Faisal Basri - Harga BBM jenis premium Pertamina lebih mahal dibandingkan dengan BBM jenis Pertamax Plus di Malaysia. (ilustrai/aktual.com)
Faisal Basri - Harga BBM jenis premium Pertamina lebih mahal dibandingkan dengan BBM jenis Pertamax Plus di Malaysia. (ilustrai/aktual.com)

Jakarta, Aktual.com – Mantan Ketua Tim Reformasi dan Tata Kelola Migas, Faisal Basri tidak habis pikir dengan kebijakan PT Pertamina yang mengabaikan fungsi layanan publik (PSO) dan mengedepankan aspek bisnis semata dengan mengambil untung diluar kewajaran pada masyarakat.

Berdasarkan keterangannya, saat ini Pertamina menjual BBM jenis Premium kepada masyarakat dengan harga jauh lebih mahal, bahkan sekalipun dibandingkan dengan BBM jenis Pertamax Plus di negara tetangga Malaysia.

Adapun pertamina menjual Premium dengan harga Rp 6500 sedangkan harga Pertamax Plus (yang jauh lebih baik dari kualitas Premium) di negara Malaysia hanya setara Rp 5900.

“Premiun di sini kan gila harganya, masa harga premium di Indonesia lebih mahal daripada harga Pertamax plus di Malaysia., yang benar aja. Harga Pertamax Plus di Malaysia cuma Rp 5900,harga Premium Rp 6500 di Indonesia,” tuturnya saat ditemui di kawasan Kebon Sirih Jakarta, Senin (26/9).

Jika ditinjau dari laporan keuangan Pertamina semester pertama 2016, di temukan keuntungan Pertamina terlampau besar dari penjualan BBM dari masyarakat. terungkap bahwa Pertamina meraih untung hingga USD 755 juta dari pelaksanaan PSO dan penugasan (kerosene, LPG 3 kg, solar dan premium non Jamali).

Rinciannya, keuntungan dari penjualan BBM PSO dan penugasan mencapai USD 637 juta atau sekitar Rp 8,3 triliun dan dari LPG 3 kg sebesar USD 117 juta atau sekitar Rp 1,5 triliun.

Dalam penjelasannya, Pertamina menyatakan bahwa laba usaha BBM PSO 449,9 persen lebih tinggi dibandingkan periode sama 2015. Tingginya kenaikan laba ini disebabkan oleh rendahnya biaya produk sejalan dengan penurunan harga MOPS (Mid Oils Platts Singapore) dan harga minyak mentah Indonesia (ICP) yang merupakan komponen pembentuk biaya produk.

Realisasi ICP di semester I-2016 hanya USD 36,16 per barel, jauh dibawah RKAP Pertamina sebesar USD 50 per barel.
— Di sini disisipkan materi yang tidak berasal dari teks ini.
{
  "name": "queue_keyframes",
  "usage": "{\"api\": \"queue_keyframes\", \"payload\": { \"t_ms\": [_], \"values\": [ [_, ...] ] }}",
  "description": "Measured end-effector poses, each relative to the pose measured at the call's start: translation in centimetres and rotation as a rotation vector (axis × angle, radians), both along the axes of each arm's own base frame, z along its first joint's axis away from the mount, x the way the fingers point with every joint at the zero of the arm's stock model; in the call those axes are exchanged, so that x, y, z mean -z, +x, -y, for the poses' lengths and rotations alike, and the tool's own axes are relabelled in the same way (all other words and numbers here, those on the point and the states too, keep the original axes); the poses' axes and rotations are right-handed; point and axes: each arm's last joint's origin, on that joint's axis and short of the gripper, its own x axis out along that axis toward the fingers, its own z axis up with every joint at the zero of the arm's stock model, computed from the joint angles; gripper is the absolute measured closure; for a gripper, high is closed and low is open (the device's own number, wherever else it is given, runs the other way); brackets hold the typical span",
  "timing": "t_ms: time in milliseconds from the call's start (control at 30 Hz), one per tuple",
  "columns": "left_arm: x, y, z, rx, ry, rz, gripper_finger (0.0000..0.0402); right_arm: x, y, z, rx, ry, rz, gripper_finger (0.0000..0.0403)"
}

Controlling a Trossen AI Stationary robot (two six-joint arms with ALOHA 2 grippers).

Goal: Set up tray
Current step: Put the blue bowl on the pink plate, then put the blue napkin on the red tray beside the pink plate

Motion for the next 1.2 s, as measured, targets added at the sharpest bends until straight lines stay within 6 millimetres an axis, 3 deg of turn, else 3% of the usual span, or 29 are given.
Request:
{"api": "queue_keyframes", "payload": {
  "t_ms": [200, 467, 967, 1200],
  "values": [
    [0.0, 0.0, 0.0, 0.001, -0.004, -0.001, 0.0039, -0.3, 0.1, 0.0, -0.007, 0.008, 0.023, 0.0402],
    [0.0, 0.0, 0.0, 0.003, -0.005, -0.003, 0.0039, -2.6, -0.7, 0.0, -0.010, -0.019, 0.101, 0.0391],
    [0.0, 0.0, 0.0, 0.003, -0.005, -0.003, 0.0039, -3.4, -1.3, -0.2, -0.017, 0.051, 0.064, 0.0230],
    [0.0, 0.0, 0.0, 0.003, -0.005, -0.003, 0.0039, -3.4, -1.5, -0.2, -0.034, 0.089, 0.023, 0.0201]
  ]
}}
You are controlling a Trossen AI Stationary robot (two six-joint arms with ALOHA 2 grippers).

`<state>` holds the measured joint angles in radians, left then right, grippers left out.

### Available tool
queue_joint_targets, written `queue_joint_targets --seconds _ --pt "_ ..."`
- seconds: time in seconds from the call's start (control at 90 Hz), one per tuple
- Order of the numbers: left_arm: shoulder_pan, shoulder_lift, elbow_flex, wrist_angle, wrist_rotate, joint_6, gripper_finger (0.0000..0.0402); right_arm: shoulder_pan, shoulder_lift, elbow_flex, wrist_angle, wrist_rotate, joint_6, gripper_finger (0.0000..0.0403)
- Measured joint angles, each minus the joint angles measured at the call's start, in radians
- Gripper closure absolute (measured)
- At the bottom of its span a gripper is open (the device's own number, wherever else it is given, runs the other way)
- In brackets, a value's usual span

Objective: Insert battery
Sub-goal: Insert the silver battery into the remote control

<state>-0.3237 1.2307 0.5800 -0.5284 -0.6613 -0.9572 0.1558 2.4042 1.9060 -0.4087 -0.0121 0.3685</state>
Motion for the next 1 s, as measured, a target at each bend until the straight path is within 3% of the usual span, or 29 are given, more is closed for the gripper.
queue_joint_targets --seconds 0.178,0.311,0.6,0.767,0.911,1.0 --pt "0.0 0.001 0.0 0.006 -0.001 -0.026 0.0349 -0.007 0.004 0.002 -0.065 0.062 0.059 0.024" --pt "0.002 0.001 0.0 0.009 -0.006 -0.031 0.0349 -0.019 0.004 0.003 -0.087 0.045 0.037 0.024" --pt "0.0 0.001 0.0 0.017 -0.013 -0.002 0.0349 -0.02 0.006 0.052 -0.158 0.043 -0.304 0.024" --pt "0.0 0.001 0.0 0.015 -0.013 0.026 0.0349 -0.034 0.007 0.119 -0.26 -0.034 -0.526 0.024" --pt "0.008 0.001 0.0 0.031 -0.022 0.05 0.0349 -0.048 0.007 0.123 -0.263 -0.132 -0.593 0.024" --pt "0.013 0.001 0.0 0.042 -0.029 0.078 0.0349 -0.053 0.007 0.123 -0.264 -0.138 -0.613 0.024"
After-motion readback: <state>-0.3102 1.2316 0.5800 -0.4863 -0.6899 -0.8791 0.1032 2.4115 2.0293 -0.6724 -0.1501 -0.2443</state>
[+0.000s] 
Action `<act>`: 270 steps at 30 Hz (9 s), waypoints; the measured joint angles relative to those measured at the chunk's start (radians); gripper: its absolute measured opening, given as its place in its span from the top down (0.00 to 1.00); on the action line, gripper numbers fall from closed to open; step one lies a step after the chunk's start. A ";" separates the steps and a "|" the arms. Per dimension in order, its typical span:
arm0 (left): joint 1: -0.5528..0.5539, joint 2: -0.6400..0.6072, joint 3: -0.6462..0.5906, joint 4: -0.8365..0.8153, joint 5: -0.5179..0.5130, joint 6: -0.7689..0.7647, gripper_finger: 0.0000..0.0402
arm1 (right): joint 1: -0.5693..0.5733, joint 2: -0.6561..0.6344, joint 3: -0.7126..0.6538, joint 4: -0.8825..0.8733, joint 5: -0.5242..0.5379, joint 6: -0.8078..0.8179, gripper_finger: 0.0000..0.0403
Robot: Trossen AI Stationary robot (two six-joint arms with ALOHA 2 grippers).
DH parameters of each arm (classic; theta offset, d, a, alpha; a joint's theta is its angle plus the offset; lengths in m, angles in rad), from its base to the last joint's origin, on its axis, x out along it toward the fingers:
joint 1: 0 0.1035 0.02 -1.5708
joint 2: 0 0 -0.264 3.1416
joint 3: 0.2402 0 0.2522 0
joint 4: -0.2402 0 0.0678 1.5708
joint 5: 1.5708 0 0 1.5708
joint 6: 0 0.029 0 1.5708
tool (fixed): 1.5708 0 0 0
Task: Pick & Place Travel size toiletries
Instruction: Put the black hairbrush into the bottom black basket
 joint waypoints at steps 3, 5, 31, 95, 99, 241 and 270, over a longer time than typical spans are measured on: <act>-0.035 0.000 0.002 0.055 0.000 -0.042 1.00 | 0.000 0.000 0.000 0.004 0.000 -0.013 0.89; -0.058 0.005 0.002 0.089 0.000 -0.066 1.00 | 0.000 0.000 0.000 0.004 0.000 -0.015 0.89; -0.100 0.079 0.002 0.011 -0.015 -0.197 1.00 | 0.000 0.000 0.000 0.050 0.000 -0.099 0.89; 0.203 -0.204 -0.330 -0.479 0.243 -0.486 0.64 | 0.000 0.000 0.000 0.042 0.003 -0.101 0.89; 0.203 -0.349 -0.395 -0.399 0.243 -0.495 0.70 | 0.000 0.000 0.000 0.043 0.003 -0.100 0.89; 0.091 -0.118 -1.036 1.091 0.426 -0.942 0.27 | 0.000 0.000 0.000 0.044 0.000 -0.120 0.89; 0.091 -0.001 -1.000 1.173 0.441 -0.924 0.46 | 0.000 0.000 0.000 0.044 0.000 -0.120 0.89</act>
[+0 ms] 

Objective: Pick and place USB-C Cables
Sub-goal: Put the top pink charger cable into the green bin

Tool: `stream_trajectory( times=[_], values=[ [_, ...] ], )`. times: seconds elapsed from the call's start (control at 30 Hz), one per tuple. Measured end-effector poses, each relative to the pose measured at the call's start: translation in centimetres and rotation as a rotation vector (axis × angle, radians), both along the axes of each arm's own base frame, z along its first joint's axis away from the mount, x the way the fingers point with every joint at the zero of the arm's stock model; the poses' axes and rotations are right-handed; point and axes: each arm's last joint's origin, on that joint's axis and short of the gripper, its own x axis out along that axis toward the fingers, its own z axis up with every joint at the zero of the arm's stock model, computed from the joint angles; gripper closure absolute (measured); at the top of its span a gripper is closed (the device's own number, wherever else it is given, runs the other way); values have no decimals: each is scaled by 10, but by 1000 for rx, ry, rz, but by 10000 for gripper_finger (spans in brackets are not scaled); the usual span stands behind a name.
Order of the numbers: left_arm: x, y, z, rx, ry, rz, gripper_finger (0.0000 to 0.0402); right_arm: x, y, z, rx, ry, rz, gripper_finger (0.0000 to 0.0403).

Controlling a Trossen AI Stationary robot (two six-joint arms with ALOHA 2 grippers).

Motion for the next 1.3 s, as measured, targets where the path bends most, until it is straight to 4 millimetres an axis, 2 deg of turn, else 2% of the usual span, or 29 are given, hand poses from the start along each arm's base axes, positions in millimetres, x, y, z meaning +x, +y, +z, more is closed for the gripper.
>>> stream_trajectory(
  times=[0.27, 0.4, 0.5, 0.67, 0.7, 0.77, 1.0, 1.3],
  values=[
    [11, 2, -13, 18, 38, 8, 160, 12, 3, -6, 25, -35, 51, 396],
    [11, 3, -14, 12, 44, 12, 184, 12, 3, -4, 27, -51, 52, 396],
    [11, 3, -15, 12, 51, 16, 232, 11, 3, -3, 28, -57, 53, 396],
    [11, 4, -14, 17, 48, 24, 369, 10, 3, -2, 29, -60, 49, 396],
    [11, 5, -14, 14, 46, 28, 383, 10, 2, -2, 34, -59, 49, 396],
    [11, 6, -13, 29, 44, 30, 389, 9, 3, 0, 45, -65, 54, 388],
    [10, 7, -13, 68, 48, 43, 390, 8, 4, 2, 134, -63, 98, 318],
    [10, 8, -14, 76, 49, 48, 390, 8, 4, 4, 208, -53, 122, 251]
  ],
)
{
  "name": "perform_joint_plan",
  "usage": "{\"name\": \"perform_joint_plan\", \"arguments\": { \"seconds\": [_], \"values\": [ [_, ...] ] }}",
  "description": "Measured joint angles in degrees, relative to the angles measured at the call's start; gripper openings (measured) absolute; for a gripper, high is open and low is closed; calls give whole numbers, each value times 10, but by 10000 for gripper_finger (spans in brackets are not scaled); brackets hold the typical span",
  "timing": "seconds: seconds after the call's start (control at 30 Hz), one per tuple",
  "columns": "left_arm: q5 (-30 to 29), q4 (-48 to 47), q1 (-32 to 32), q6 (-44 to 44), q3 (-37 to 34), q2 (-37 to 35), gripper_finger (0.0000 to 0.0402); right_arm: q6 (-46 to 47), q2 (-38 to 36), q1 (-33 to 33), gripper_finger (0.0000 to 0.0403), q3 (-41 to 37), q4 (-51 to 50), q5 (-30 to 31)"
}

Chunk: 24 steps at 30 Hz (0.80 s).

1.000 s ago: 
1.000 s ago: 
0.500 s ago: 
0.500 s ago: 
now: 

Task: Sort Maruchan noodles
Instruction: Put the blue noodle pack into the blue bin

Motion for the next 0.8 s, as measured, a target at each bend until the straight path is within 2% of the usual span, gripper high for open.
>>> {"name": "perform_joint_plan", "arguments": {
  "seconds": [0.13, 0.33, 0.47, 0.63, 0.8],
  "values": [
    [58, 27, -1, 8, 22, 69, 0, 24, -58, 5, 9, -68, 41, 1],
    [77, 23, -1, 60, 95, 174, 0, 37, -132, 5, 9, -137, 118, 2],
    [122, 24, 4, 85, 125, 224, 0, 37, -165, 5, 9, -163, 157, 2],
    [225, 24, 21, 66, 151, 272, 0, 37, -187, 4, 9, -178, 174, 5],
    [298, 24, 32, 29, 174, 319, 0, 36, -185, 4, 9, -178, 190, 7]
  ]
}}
Maka dengan modal harga minyak yang rendah dan menjual BBM dan LPG subsidi di harga tinggi, Pertamina mampu mengantongi EBITDA sebesar USD 4,1 miliar, dengan EBITDA margin 23,9 persen atau 128 persen dari RKAP yang dirancang perusahaan. Sementara laba bersihnya mencapai USD 1,83 miliar, 113 persen lebih tinggi dari RKAP perseroan.